ABCs Of Access Control

We asked Laura Quick, retail facilities manager at Omaha Steaks, and InstaKey Security Systems' Director of Marketing, Cita Doyle, to share their expertise on managing access control in retail environments.

Explain the need for a key management system.
Quick: Without a central key management program, stores and districts are left to their own devices. If stores and districts are doing their own thing, there is no way to control the expenses associated with rekeying, and there are obvious security gaps. Before we implemented a key management program at Omaha Steaks, our security audits would often reveal that the key situation was out of control. On more than one occasion, I had to turn to local locksmiths to duplicate keys that were clearly marked "do not duplicate." They willingly obliged, trusting a simple explanation that I was a manager.

In the event we did need to switch out lock cores due to missing keys, our expenses were high. If a master key went missing, we could face $20,000 in expenses to change out the locks the master key opened.

What are some attributes of a well-executed key management program?
Doyle: InstaKey's rekeyable cores allow retailers to rekey for a single core up to 9 times without calling on a locksmith or adding new hardware. This technology helps retailers manage the expense associated with mitigating risk when keys are lost or stolen.

With this approach, key management can also be isolated to various levels in an organization. For instance, if necessary, the technology allows district or regional managers' master keys to be rekeyed without the need to swap out the keys of store-level employees. Master keys and store key levels are independent, which allows cost controls and program flexibility.
Quick: Given the varying levels of access control granted in an organization of our size, flexibility is a primary concern. Multisite retailers need to avoid wholesale change outs of keys and cores whenever there's a potential security issue. We have a multilevel approach to key management at the store, headquarters, and vendor level.

Stores maintain a key log when keys are issued. That key log is turned in to headquarters monthly and audited against a web-based key management and control application called SecurityRecords.com, which InstaKey maintains on its website. Each time a hire is made or a key is assigned, we enter the employee, their access code, and the key number onto the InstaKey site. Once that key is entered in the log, it's never removed.

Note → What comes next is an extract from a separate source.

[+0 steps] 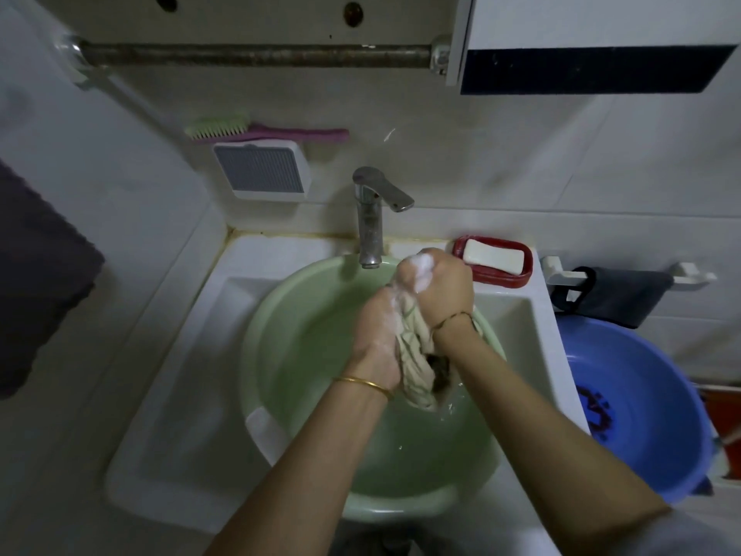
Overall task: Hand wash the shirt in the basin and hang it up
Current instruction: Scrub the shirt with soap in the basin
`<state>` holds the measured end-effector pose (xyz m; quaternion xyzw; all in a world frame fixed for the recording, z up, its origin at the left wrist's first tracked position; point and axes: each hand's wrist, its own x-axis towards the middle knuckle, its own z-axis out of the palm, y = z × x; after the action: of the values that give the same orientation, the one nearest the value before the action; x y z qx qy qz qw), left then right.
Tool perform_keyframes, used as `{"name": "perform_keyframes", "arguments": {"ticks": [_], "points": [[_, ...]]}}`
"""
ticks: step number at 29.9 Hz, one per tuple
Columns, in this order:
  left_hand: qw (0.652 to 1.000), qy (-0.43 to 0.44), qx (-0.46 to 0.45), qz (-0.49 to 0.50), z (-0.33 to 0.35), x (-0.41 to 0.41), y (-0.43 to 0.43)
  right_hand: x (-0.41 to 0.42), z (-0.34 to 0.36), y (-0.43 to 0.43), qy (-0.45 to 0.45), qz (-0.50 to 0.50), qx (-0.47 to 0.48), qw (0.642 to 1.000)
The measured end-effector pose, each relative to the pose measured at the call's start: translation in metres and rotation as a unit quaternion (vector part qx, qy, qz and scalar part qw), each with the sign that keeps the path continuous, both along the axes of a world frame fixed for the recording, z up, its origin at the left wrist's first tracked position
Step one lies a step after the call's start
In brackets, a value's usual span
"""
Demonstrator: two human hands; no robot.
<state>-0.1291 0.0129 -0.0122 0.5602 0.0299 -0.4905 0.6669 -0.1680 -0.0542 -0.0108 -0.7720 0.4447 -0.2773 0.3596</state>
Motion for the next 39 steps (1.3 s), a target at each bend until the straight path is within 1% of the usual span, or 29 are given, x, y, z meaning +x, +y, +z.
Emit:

The employee and the access code associated with that employee might change, however, with employee turnover.

What steps should be taken when a key is lost?
Quick: It's important for us to maintain product integrity and brand reputation, so when there's a potential security issue, we take it very seriously. Every store has a rekey kit, which contains a step change key that rekeys the lock by reconfiguring the core pinning. We rekey the core, and then issue a new set of keys via InstaKey to appropriate employees. The store manager updates the key logs and sends an email to InstaKey for another rekey kit. We specify how quickly we require the keys and rekey kit.

If an employee leaves and the key comes back to us on their departure, we don't change the locks because the keys cannot be duplicated [key blanks are not available on the open market]. However, if an employee who is leaving returns a key and that key is not reissued within two weeks, the key is destroyed. The store manager never has more than one extra key on hand. We have some stores that have never had to rekey and one that has had to rekey seven times.  Because of InstaKey we have not had to change out a core in over five years.

How does technology assist the management of a key-based access program?
Doyle: By linking non-duplicable keyways and individually serialized keys in the SecurityRecords.com on-line software from InstaKey, management can account for each key cut for each of its locations. This on-line key management capability can also be decentralized between departments or regional staff as management specifies, providing controlled access as needed. This decentralization permits improved time efficiency and overall program costs as locksmiths and facilities, operations, and security personnel can all use the same system with approved access to necessary information.

Whether tracking a specific key, conducting a security audit, or investigating an event at a particular location, the SecurityRecords.com software can provide the necessary information to know what keys any individual should have, what locations they should be able to access, and who should be able to access each unique location.

Quick: Headquarters-level securities and facilities personnel have access to the InstaKey key management software, which provides intelligence on our key management. I can go in to that system and type in a key serial number, and it will tell me who is responsible for that key. If a key turns up without a clear owner, I can find out who's responsible for it. I can search keys by store number or individual, and I can get a complete key issuance history. I can also go in by master key serial number or manager name and find out which stores those keys and managers have access to.

Each district also has its own master key. If we reconfigure our districts, the cores can be rekeyed three times on the master keys before having to switch them out. When we open new stores or redistrict, we can take the cores out of the old stores and swap them out at no additional cost.

Visibility into key responsibility helps us manage incidents, as well. We had a robbery, and we knew a key was used to gain entry. We knew it had to be a current employee, because our compliance department interviewed local locksmiths and found that none had blanks to recreate keys. We investigated, the police questioned employees, and in the end, the incident was resolved and the loss was recaptured.